Approximate Quantum Mechanical Methods for Rate Computation in Complex Systems

Abstract

The last 20 years have seen qualitative leaps in the complexity of chemical reactions that have been studied using theoretical methods. While methodologies for small molecule scattering are still of great importance and under active development [1], two important trends have allowed the theoretical study of the rates of reaction in complex molecules, condensed phase systems, and biological systems.

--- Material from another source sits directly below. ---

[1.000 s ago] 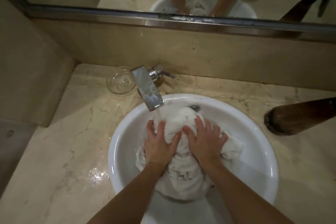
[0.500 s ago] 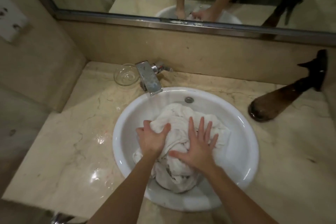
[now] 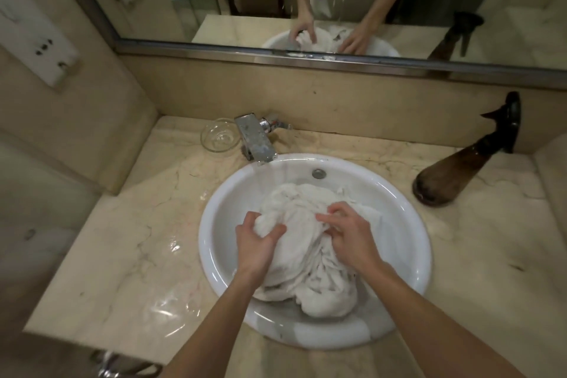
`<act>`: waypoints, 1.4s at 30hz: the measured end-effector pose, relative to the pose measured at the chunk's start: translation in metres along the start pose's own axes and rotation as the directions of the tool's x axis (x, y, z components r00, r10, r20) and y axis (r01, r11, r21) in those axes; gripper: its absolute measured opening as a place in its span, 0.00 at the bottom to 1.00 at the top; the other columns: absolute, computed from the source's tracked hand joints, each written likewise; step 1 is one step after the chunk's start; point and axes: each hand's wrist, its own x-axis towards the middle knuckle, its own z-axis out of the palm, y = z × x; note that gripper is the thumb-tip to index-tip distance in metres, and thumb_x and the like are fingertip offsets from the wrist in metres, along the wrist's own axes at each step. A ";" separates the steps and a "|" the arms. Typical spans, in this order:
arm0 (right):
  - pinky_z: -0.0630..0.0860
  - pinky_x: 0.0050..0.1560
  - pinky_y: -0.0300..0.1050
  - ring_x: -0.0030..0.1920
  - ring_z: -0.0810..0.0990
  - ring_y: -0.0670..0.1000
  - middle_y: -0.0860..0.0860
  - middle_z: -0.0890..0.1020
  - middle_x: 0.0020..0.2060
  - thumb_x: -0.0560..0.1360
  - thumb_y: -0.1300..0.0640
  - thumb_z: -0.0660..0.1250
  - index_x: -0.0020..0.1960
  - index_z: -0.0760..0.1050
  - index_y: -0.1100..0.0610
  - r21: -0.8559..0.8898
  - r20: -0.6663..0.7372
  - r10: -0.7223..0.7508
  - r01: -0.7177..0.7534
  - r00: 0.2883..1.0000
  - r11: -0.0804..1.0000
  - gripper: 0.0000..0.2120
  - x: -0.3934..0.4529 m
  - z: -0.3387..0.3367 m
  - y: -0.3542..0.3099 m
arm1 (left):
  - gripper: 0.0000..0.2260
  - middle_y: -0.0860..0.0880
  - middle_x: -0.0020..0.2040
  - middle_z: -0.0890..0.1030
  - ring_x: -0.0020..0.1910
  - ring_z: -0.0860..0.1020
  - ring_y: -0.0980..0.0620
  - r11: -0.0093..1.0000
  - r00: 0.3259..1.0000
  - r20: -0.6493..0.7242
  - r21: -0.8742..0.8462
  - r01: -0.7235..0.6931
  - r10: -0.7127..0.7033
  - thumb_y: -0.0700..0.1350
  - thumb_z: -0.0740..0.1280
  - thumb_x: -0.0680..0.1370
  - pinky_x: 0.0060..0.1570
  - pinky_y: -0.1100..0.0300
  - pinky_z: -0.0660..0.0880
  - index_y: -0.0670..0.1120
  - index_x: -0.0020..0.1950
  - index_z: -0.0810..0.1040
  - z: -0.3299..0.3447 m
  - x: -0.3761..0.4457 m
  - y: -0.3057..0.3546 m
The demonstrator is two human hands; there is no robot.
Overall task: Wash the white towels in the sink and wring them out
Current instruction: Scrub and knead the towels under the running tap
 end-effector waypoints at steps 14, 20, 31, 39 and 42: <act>0.56 0.54 0.48 0.58 0.71 0.52 0.40 0.75 0.51 0.74 0.54 0.68 0.56 0.83 0.37 -0.349 0.157 0.184 -0.120 0.970 0.930 0.15 0.004 -0.024 0.002 | 0.28 0.48 0.62 0.67 0.62 0.73 0.45 0.815 0.992 0.109 0.567 -0.120 0.070 0.70 0.62 0.72 0.65 0.51 0.69 0.56 0.68 0.68 -0.023 0.010 0.001; 0.58 0.62 0.55 0.55 0.71 0.50 0.44 0.77 0.42 0.80 0.41 0.56 0.39 0.77 0.50 -0.273 0.125 0.254 -0.212 0.959 0.938 0.20 0.044 -0.030 -0.012 | 0.29 0.45 0.75 0.63 0.74 0.61 0.44 0.669 0.968 0.144 0.701 -0.246 0.204 0.63 0.58 0.78 0.73 0.49 0.59 0.52 0.77 0.62 -0.005 0.025 0.027; 0.44 0.77 0.63 0.80 0.44 0.57 0.49 0.47 0.81 0.64 0.17 0.36 0.78 0.45 0.33 -0.311 0.195 0.393 -0.323 0.899 0.894 0.45 0.039 0.030 0.016 | 0.32 0.47 0.82 0.51 0.80 0.50 0.44 0.368 0.904 0.401 0.826 -0.426 0.147 0.69 0.42 0.79 0.77 0.43 0.47 0.58 0.81 0.47 0.040 0.070 0.037; 0.66 0.70 0.59 0.72 0.62 0.57 0.49 0.67 0.74 0.72 0.24 0.40 0.77 0.60 0.40 -0.319 0.111 0.352 -0.302 0.929 0.898 0.40 0.065 0.047 0.029 | 0.29 0.46 0.77 0.62 0.73 0.64 0.43 0.387 0.930 0.319 0.846 -0.367 0.184 0.68 0.44 0.80 0.67 0.46 0.66 0.56 0.77 0.55 0.058 0.086 0.029; 0.71 0.66 0.58 0.68 0.67 0.57 0.51 0.73 0.68 0.76 0.28 0.44 0.74 0.67 0.45 -0.300 0.066 0.336 -0.302 0.940 0.905 0.35 0.071 0.055 0.035 | 0.26 0.47 0.70 0.69 0.65 0.71 0.43 0.390 0.938 0.284 0.855 -0.341 0.197 0.69 0.45 0.78 0.62 0.47 0.71 0.57 0.71 0.61 0.065 0.096 0.027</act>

First, there has been the explicit recognition that the type of state to state information obtained by rigorous scattering theory is not only not possible for complex systems, but more importantly, not meaningful. Thus, methodologies have been developed that compute averaged rate data directly from a Hamiltonian. Perhaps the most influential of these approaches has been the correlation function formalisms developed by Bill Miller et al. [2]. While these formal expressions for rate theories are certainly not the only correlation function descriptions of quantum rates [3, 4], these expressions of rates directly in terms of evolution operators, and in their coordinate space representations as Feynman Propagators, have lent themselves beautifully to complex systems because many of the approximation methods that have been devised are for Feynman propagator computation. This fact brings us to the second contributor to the blossoming of these approximate methods, the development of a wide variety of approximate mathematical methods to compute the time evolution of quantum systems. Thus the marriage of these mathematical developments has created the necessary powerful tools needed to probe systems of complexity unimagined just a few decades ago.